#### [Problem statement]
Look for the word "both" in the entries and copy every line where it shows up.

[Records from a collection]
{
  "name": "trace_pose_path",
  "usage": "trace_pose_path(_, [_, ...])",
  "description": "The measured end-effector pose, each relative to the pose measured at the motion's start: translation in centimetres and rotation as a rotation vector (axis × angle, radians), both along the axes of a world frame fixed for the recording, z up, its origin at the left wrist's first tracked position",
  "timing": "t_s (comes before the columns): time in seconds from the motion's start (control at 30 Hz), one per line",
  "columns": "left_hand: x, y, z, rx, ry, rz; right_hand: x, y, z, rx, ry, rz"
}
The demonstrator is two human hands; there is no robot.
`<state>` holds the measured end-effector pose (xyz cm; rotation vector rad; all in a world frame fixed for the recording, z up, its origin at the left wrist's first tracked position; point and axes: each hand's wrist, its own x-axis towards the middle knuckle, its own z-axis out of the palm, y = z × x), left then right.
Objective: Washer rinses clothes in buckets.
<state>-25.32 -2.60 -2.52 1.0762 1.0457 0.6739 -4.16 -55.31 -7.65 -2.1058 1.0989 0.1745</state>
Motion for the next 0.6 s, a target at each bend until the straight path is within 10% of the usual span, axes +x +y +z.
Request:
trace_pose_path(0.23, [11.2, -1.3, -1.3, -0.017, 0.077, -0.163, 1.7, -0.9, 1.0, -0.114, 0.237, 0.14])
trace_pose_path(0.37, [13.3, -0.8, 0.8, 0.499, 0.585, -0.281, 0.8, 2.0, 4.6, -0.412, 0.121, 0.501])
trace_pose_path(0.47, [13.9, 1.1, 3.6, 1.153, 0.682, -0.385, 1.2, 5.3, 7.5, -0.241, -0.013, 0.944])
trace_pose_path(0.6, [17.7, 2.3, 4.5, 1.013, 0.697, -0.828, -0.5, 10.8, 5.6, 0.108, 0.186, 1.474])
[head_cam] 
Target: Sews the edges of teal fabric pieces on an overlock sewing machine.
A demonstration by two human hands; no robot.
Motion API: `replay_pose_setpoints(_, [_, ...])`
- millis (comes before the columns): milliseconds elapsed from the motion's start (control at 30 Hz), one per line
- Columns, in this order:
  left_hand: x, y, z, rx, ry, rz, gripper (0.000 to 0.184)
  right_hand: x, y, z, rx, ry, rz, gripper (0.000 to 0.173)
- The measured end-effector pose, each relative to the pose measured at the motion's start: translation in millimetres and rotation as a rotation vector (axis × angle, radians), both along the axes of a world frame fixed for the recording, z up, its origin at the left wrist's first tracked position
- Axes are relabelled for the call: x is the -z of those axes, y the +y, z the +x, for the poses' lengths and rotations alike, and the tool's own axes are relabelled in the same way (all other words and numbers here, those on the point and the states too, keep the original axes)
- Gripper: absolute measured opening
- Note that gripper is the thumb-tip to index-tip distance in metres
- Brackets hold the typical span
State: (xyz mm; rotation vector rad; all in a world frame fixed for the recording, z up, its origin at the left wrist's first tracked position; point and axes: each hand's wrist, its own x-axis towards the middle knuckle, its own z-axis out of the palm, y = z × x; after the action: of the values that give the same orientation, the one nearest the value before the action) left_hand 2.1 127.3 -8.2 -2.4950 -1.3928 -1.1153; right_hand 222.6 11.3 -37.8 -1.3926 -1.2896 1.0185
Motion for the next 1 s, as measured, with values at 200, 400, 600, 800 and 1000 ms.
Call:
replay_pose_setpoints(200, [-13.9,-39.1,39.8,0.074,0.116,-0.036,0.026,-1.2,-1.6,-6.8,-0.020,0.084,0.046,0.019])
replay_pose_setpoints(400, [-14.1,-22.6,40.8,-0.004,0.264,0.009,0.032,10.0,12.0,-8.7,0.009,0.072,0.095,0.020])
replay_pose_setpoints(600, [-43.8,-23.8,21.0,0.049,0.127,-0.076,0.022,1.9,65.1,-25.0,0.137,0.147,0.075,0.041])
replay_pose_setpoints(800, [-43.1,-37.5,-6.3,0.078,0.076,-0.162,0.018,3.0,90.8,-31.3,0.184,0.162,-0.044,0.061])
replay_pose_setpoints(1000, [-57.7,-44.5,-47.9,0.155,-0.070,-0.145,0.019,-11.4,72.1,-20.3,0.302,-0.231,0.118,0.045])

#### [Solved exercise]
  "description": "The measured end-effector pose, each relative to the pose measured at the motion's start: translation in centimetres and rotation as a rotation vector (axis × angle, radians), both along the axes of a world frame fixed for the recording, z up, its origin at the left wrist's first tracked position",
- The measured end-effector pose, each relative to the pose measured at the motion's start: translation in millimetres and rotation as a rotation vector (axis × angle, radians), both along the axes of a world frame fixed for the recording, z up, its origin at the left wrist's first tracked position

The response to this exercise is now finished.